Macron pays tribute to anti-colonialist Tunisian-French feminist Gisèle Halimi despite opposition
France's President Emmanuel Macon paid 'national tribute' Wednesday to Tunisian-French feminist and anti-colonialist lawyer Gisèle Halimi despite solid opposition from far-right groups and Harkis.
"She felt like she was supporting, through her words and her demonstrations, what she knew about freedom and the rights promised by the (French) Republic," Macron said of Halimi's legacy in supporting the Tunisian cause and the Algerian liberation.
Passing away in 2020 at the age of 93, Halimi was a fierce defender of women's rights and the liberation of colonised people from North Africa to Palestine.
The lawyer was the first to publicly expose the rape committed by the French military against Algerian liberation militants amid their eight-year struggle for independence against French forces.
In 1960, Halimi broke the case of Djamila Boupacha, a 22-year-old Algerian militant, who was tortured and sexually assaulted until she confessed to planting a bomb in a faculty.
Halimi, thirty-three at the time, defended Boupacha's case with her body and soul, driving Paris' intellectuals as Simone de Beauvoir to advocate for the liberation of the Algerian militant.
In his speech, Emmanuel Macron evoked the tragedy of Boupacha, "Humiliation, torture, rape, had overwhelmed her," he continued, "Gisèle Halimi carried the cause of Algerian independence."
"The Algerian war must now take its full place in our memory, here in France, and in Algeria," he concluded.

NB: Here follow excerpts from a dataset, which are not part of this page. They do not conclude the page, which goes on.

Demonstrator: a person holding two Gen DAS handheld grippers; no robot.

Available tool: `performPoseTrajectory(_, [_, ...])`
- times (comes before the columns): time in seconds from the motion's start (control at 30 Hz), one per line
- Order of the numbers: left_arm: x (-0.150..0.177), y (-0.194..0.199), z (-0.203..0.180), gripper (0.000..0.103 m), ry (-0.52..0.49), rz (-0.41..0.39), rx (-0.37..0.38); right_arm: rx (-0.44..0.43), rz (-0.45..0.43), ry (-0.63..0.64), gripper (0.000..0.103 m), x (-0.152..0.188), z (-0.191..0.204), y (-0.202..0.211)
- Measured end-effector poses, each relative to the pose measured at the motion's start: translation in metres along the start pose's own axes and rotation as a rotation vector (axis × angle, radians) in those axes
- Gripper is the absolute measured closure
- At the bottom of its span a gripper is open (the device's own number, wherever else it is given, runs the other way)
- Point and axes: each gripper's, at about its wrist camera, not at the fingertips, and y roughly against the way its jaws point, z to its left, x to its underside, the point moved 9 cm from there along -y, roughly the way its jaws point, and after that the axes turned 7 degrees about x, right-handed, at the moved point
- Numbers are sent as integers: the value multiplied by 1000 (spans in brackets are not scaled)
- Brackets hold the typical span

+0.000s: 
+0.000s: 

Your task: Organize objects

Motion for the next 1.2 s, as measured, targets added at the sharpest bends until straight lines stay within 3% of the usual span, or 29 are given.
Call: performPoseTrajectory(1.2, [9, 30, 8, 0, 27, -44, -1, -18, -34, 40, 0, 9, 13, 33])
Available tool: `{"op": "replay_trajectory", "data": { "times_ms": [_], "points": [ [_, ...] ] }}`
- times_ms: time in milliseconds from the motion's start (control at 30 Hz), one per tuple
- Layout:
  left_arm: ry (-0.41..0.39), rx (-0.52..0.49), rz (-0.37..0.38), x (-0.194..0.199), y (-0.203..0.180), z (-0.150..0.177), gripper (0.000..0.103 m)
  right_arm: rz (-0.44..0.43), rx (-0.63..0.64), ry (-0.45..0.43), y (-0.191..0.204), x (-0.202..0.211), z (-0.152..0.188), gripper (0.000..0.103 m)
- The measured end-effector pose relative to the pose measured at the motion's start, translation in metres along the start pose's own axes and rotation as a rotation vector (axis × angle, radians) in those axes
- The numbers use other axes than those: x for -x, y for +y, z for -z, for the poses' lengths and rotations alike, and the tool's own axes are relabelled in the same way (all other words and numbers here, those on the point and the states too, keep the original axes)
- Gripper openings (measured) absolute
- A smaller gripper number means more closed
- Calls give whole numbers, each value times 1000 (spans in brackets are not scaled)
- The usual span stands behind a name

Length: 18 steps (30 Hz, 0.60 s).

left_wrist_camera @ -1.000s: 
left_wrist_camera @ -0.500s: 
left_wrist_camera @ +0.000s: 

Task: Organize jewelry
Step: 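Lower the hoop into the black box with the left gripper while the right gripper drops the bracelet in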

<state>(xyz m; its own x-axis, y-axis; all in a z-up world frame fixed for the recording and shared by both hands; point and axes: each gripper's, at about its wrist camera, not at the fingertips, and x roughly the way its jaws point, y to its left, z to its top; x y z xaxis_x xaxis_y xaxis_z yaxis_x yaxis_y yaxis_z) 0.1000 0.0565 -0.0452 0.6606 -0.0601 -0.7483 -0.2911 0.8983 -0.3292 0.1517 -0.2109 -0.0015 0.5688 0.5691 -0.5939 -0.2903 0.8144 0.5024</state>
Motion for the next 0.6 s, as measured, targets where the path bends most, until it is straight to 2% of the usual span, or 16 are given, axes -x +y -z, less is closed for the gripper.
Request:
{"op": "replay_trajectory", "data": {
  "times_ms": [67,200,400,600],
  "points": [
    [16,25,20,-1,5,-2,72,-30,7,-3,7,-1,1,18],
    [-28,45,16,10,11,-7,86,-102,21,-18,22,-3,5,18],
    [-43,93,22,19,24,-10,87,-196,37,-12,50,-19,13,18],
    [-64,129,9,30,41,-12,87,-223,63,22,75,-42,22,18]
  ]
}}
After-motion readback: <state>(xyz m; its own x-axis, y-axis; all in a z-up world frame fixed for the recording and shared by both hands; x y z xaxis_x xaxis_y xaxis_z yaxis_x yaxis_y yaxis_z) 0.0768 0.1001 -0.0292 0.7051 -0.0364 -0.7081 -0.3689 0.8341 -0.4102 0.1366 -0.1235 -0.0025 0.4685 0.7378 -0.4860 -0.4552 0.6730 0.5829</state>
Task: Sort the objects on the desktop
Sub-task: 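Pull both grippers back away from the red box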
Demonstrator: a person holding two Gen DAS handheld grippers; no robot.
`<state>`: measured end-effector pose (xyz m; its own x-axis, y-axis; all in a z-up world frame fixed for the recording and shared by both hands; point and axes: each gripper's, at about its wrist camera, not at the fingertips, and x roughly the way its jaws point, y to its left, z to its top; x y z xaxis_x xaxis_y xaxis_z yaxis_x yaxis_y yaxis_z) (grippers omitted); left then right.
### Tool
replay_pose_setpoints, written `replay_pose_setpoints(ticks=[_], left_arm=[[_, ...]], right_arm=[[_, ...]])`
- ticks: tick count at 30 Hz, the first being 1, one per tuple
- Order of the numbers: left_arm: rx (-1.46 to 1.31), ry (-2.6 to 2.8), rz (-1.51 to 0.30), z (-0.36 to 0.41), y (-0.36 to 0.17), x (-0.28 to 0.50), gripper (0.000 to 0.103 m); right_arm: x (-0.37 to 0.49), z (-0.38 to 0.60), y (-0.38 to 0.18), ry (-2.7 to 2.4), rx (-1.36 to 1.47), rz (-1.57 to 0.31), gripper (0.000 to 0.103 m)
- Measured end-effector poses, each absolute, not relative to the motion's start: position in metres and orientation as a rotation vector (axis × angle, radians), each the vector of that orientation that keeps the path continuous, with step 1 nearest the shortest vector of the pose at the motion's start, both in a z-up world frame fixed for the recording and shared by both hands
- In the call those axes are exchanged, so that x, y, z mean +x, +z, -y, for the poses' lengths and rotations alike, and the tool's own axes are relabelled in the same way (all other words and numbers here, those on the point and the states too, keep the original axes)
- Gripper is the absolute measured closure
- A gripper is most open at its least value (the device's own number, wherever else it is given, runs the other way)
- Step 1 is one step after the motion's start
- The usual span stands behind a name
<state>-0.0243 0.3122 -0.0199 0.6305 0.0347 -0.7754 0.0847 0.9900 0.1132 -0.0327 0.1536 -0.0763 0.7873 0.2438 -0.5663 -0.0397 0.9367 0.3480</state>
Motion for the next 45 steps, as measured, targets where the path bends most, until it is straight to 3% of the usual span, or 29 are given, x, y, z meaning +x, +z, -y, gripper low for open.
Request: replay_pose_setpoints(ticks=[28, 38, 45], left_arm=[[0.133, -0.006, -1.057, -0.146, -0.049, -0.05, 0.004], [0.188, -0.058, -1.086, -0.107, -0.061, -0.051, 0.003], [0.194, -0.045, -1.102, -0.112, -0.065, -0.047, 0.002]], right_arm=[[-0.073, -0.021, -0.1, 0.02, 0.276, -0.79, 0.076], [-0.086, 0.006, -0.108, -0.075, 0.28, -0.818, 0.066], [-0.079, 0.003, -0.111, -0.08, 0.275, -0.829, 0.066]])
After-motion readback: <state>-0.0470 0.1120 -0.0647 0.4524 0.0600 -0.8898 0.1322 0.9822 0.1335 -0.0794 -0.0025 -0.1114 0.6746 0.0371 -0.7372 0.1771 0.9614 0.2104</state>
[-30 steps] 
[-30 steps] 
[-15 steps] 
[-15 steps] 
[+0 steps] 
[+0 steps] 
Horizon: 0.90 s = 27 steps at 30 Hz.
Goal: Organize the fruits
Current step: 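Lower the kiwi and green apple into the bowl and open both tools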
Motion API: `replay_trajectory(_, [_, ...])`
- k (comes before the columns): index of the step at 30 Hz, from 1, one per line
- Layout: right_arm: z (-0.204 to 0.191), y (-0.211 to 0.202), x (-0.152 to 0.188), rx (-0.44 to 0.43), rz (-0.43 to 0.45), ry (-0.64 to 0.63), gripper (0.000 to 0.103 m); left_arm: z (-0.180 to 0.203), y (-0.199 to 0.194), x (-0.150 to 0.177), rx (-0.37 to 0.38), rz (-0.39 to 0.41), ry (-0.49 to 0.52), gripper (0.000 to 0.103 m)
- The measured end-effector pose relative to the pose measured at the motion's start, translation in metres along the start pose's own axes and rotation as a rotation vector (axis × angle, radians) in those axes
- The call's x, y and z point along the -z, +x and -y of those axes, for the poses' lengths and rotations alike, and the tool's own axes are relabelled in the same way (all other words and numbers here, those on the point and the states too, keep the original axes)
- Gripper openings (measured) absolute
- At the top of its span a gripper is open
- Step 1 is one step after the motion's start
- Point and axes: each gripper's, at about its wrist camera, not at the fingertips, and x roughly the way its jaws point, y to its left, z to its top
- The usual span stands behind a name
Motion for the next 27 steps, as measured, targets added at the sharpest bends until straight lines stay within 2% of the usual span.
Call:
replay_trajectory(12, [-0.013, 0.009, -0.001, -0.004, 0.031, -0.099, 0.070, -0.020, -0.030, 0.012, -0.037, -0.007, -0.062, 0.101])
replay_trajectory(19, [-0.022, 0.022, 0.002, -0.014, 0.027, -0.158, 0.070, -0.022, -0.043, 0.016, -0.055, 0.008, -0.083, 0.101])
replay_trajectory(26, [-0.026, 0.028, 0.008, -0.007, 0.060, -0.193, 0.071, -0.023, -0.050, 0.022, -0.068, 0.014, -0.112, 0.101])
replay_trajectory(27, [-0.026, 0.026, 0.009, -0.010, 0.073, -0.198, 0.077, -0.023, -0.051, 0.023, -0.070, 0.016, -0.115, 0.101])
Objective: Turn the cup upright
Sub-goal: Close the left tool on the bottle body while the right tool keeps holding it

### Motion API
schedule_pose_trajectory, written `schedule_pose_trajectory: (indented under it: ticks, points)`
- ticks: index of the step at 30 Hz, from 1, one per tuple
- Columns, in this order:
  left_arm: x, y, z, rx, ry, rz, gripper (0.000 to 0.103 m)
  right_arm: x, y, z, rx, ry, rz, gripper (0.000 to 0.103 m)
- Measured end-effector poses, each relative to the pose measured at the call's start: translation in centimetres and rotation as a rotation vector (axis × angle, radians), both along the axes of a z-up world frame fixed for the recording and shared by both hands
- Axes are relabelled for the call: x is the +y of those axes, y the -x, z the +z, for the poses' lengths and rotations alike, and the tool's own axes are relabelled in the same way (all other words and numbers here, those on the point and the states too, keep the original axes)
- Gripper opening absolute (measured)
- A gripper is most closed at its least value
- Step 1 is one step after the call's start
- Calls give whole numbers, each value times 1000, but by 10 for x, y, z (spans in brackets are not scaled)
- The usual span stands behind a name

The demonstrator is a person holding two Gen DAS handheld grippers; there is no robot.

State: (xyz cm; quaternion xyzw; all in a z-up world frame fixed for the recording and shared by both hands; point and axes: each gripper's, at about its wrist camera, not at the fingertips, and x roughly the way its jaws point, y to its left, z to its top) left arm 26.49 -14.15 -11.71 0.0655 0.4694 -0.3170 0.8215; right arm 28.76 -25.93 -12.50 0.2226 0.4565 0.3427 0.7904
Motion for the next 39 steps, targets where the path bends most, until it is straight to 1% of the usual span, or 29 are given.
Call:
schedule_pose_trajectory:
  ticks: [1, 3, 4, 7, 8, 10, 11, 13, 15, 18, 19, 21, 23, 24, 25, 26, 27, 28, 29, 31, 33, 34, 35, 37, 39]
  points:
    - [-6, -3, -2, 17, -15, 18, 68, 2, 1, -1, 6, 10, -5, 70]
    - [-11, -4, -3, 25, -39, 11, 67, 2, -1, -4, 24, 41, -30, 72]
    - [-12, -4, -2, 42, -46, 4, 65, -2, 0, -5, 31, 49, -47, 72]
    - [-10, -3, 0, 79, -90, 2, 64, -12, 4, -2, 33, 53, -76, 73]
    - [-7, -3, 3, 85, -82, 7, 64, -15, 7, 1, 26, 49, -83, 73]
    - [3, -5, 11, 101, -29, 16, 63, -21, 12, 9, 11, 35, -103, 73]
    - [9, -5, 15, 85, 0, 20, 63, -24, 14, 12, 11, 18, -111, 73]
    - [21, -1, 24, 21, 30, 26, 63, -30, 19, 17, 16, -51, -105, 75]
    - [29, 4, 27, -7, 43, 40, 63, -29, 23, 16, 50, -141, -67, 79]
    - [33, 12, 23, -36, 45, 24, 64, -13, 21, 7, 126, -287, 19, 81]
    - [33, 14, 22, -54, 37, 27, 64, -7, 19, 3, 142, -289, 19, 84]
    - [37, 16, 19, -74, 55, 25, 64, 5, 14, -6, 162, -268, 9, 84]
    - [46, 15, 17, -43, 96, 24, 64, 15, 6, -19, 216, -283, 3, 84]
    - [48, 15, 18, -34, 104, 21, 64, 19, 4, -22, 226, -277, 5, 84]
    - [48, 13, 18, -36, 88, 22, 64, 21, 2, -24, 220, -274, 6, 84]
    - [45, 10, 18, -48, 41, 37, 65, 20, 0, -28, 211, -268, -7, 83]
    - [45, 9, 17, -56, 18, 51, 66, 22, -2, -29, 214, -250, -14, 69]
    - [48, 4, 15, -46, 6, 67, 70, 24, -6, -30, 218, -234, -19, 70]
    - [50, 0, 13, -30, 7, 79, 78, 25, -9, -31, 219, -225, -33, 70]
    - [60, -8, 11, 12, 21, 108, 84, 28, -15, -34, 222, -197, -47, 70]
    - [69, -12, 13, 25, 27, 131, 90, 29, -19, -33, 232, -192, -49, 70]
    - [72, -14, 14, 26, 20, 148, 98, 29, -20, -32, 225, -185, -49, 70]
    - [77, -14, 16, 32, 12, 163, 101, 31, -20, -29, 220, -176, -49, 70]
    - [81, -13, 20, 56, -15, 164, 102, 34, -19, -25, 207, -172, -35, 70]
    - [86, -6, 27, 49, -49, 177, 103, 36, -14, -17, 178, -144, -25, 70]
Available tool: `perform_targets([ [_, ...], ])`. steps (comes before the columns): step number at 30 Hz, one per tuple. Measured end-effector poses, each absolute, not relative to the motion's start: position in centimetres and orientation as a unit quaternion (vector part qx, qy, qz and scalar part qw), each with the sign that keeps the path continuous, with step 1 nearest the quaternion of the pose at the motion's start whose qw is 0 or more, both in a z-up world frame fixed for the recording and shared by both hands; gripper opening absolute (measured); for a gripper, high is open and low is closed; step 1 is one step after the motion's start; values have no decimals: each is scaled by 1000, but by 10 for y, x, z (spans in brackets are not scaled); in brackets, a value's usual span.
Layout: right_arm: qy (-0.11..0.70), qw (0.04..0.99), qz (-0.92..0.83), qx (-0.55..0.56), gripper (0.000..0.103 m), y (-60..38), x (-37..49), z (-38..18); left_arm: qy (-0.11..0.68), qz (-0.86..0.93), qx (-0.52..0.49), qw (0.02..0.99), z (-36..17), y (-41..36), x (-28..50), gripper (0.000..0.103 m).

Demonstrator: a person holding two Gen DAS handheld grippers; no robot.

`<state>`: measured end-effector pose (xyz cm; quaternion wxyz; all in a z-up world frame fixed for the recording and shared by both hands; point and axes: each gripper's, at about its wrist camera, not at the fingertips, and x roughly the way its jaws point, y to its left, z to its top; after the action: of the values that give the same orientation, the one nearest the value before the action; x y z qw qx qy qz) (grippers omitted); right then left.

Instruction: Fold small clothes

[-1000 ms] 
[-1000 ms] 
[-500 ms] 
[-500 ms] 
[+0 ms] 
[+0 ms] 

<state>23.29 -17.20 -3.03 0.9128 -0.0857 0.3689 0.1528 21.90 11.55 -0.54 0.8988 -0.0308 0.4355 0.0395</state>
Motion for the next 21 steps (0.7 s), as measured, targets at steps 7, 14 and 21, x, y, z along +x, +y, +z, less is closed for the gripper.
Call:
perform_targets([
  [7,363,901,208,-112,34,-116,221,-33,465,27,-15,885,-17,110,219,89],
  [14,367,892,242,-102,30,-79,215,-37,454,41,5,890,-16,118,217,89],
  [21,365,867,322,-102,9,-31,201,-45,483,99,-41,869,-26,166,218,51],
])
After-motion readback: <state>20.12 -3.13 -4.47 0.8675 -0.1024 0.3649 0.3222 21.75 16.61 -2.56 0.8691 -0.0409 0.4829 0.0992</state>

Halimi's tribute was at a standstill for over two years, mainly because of the wide political opposition of the figure and her family's disaccord with Élysée and Macron's politics.
Journalist Serge Halimi, Giséle's son and a left-wing activist, boycotted the tribute, deploring that his mother would have fought Macron's "extremely unfair" ongoing pension reform.
Violaine Lucas, president of the association "Choosing the cause of women", which was co-founded by Gisèle Halimi in 1971, also boycotted the tribute as she denounced Macron's "political instrumentalisation" of the figure.
Meanwhile, Halimi's eldest son Jean-Yves Halimi decided to attend the tribute and pays a personal homage to his mother and women in North Africa.
"Here, we celebrated feminist struggles that on the other side of the Mediterranean, we silenced,[...] For you, it's was one and the same commitment nourished by your inextinguishable thirst for justice," declared Jean-Yves Halimi before evoking the Algerian war and episodes of their family life directly linked to French colonial history.
In May 2021, a source from the Élysée admitted to France Inter, that the figure of Gisèle Halimi was divisive, in particular among the associations of pied-noirs and Harkis and that Paris "is listening to all parties."
In January 2021, historian Benjamin Stora recommended in his report on the reconciliation of Franco-Algerian memories to ‘pantheonise’ the feminist lawyer.
'Girls and wives of Harkis' were quick to voice their opposition, saying "Gisèle Halimi, who on several other occasions displayed her contempt for Harkis, is not a woman of reconciliation." Harkis were the Algerians who enlisted to fight on the side of France. Considered traitors in Algeria, more than 91,000 Harkis found refuge in France after independence.
They are today only six women, among 75 men, rest within the Pantheon, the temple where the Republic honours its heroes and intellectuals who represent the Republic values.
The Elysée says that the decision to pantheonise Gisèle Halimi is still "in progress".